Per the BBC, the Dackelmuseum (or Dachshund Museum) opened in the Bavarian town of Passau on April 2. The space is stuffed with 4,500 sausage dog-related items, among them stamps, prints, figurines and, per Reuters reporter Charley-Kai John, “dog-shaped bread.” Küblbeck and Storz’s dachshunds, Seppi and Moni, will also make appearances at the museum.
“We wanted to give this dog a home where people can come and share their joy,” Küblbeck tells John. “Its popularity is increasing because the sausage dog, with its so-called sausage dog look, has conquered the hearts of many people.”
Dachshunds have deep roots in Germany; the first “bona fide” sausage dogs emerged in the land of the bratwurst, according to D. Caroline Coile in The Dachshund Handbook. The dogs were bred to assist on badger hunts, a popular pastime in 17th-century Europe. Dachshunds’ long snouts and bodies were perfectly suited for wriggling into the burrows where badgers hid, and by the 18th century, sausage dogs were being featured in hunting books.

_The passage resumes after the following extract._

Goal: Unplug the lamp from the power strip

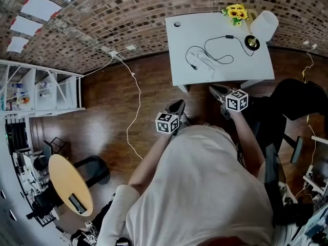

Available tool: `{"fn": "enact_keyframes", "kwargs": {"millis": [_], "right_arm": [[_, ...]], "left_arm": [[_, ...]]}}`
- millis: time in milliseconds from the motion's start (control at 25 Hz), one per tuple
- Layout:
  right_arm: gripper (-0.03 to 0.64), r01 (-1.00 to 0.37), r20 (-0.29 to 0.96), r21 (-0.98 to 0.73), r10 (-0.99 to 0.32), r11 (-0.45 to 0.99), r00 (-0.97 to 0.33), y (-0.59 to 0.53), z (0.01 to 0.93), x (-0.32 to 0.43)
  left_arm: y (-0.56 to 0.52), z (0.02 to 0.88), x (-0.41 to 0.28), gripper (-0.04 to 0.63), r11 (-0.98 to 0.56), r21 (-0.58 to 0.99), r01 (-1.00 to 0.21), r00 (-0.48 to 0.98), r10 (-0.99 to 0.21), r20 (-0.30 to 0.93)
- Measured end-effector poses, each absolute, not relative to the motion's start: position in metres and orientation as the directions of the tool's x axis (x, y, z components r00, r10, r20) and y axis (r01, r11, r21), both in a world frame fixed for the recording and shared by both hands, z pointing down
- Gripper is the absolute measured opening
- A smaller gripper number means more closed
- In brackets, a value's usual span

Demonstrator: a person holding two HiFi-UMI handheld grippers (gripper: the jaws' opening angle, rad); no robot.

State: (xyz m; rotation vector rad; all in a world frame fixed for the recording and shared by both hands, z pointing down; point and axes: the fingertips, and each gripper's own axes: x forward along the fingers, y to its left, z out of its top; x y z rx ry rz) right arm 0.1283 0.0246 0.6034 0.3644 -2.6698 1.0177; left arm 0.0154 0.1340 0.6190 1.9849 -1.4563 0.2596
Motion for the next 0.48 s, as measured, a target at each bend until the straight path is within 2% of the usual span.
{"fn": "enact_keyframes", "kwargs": {"millis": [160, 480], "right_arm": [[0.014, -0.308, 0.331, -0.626, -0.114, 0.716, -0.937, 0.051, 0.61, 0.146], [0.014, -0.32, 0.38, -0.619, -0.082, 0.717, -0.921, 0.088, 0.636, 0.193]], "left_arm": [[0.158, 0.623, 0.04, 0.003, -0.156, 0.389, -0.908, 0.36, -0.765, 0.534], [0.194, 0.634, 0.095, 0.003, -0.184, 0.4, -0.898, 0.397, -0.73, 0.556]]}}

Dachshunds have become particularly popular in Bavaria; the symbol of the 1972 Munich Olympics was, in fact, a colorful sausage dog named Waldi.
Much of the Dackelmuseum’s collection was amassed by the museum’s owners, who gave up their jobs to launch this tribute to their favorite canine breed. But Kueblbeck and Storz seem to consider their wiener dog work a sacred duty of sorts. “The world needs a sausage dog museum,” Küblbeck tells John of Reuters. Hard to argue with that.